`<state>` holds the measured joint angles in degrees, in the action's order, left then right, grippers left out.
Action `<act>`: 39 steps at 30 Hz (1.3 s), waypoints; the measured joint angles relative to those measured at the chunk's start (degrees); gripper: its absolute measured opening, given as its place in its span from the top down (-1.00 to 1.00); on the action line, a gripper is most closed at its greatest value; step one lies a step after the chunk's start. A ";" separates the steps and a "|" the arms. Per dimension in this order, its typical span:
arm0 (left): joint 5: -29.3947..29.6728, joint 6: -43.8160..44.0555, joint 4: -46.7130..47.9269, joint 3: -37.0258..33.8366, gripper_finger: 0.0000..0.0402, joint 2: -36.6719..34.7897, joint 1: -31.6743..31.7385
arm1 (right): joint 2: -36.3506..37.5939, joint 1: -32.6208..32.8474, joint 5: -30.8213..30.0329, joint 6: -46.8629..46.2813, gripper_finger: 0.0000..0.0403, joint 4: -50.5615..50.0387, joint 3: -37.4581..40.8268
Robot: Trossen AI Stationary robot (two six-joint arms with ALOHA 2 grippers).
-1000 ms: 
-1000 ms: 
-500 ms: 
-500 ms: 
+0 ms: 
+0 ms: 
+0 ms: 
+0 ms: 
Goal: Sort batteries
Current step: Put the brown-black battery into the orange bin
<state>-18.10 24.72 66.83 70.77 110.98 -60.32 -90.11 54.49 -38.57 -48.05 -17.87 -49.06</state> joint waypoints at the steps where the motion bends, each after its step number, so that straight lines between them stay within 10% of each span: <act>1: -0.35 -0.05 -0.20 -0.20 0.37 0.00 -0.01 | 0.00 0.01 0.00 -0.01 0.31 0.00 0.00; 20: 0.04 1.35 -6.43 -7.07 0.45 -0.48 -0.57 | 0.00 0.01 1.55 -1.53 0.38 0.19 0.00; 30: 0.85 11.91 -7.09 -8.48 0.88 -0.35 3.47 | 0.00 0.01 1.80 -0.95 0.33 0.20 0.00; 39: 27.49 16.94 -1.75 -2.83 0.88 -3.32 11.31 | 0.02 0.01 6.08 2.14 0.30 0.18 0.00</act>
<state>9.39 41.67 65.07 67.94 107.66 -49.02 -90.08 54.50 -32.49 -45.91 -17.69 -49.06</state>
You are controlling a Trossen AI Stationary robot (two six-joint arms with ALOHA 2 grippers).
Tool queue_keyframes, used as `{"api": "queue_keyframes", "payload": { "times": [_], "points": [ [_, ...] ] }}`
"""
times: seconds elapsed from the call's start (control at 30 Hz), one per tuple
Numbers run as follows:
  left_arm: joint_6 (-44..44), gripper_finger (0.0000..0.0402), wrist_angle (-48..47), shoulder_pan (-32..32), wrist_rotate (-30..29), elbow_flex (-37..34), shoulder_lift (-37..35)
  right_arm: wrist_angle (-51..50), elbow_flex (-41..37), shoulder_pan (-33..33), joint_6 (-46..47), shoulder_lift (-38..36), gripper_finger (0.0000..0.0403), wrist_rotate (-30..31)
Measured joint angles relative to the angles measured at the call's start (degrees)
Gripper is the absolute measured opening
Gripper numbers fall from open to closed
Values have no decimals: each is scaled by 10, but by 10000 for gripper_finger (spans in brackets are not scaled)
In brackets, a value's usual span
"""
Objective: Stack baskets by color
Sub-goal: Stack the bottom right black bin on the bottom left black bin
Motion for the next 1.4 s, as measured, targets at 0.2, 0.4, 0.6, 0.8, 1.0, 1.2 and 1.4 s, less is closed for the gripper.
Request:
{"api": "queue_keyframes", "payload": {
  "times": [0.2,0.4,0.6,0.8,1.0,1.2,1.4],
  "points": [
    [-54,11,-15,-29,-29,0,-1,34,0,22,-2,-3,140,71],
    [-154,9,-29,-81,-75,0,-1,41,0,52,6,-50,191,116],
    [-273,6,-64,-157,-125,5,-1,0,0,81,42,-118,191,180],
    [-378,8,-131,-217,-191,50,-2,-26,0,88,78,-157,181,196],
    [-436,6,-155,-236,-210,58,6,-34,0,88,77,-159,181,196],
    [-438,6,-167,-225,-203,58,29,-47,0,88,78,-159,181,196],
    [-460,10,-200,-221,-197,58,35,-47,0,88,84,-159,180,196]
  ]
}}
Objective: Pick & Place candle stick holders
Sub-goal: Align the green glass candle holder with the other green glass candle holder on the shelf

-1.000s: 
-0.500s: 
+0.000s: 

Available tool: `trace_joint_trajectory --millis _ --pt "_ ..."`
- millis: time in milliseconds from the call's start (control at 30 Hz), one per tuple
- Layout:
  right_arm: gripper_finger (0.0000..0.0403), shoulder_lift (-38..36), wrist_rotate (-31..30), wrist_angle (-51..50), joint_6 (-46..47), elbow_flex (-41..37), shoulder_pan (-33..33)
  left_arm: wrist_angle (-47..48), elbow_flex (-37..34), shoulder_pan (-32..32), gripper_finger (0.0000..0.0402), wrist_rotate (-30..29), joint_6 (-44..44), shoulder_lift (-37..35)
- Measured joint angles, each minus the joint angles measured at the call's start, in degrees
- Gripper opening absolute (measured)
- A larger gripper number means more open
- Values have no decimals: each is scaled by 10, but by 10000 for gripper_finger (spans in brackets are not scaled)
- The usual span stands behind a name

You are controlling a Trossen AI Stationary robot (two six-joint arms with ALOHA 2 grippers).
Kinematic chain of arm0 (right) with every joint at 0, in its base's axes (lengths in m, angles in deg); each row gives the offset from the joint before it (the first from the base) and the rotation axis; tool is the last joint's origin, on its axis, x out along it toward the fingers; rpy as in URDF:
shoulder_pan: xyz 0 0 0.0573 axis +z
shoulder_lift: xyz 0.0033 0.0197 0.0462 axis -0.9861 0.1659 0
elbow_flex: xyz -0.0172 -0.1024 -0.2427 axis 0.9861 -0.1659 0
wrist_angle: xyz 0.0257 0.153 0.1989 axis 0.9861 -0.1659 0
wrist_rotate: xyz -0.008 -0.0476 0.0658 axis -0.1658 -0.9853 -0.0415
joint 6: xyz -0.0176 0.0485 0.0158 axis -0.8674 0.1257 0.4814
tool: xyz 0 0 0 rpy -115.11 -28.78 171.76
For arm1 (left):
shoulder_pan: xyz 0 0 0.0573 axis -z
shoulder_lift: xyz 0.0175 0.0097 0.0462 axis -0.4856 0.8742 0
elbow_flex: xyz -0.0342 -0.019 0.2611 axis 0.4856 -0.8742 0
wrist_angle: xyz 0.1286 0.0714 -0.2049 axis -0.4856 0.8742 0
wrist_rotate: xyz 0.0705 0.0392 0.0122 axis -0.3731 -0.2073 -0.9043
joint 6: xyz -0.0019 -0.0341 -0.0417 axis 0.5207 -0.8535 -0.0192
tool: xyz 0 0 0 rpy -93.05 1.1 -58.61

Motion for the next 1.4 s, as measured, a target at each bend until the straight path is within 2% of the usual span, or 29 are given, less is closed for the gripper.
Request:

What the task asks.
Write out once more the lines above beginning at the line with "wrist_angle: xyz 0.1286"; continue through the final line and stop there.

Answer section.
wrist_angle: xyz 0.1286 0.0714 -0.2049 axis -0.4856 0.8742 0
wrist_rotate: xyz 0.0705 0.0392 0.0122 axis -0.3731 -0.2073 -0.9043
joint 6: xyz -0.0019 -0.0341 -0.0417 axis 0.5207 -0.8535 -0.0192
tool: xyz 0 0 0 rpy -93.05 1.1 -58.61

Motion for the next 1.4 s, as measured, a target at each bend until the straight path is within 2% of the usual span, or 29 are given, less is closed for the gripper.
Request:

The output above is complete.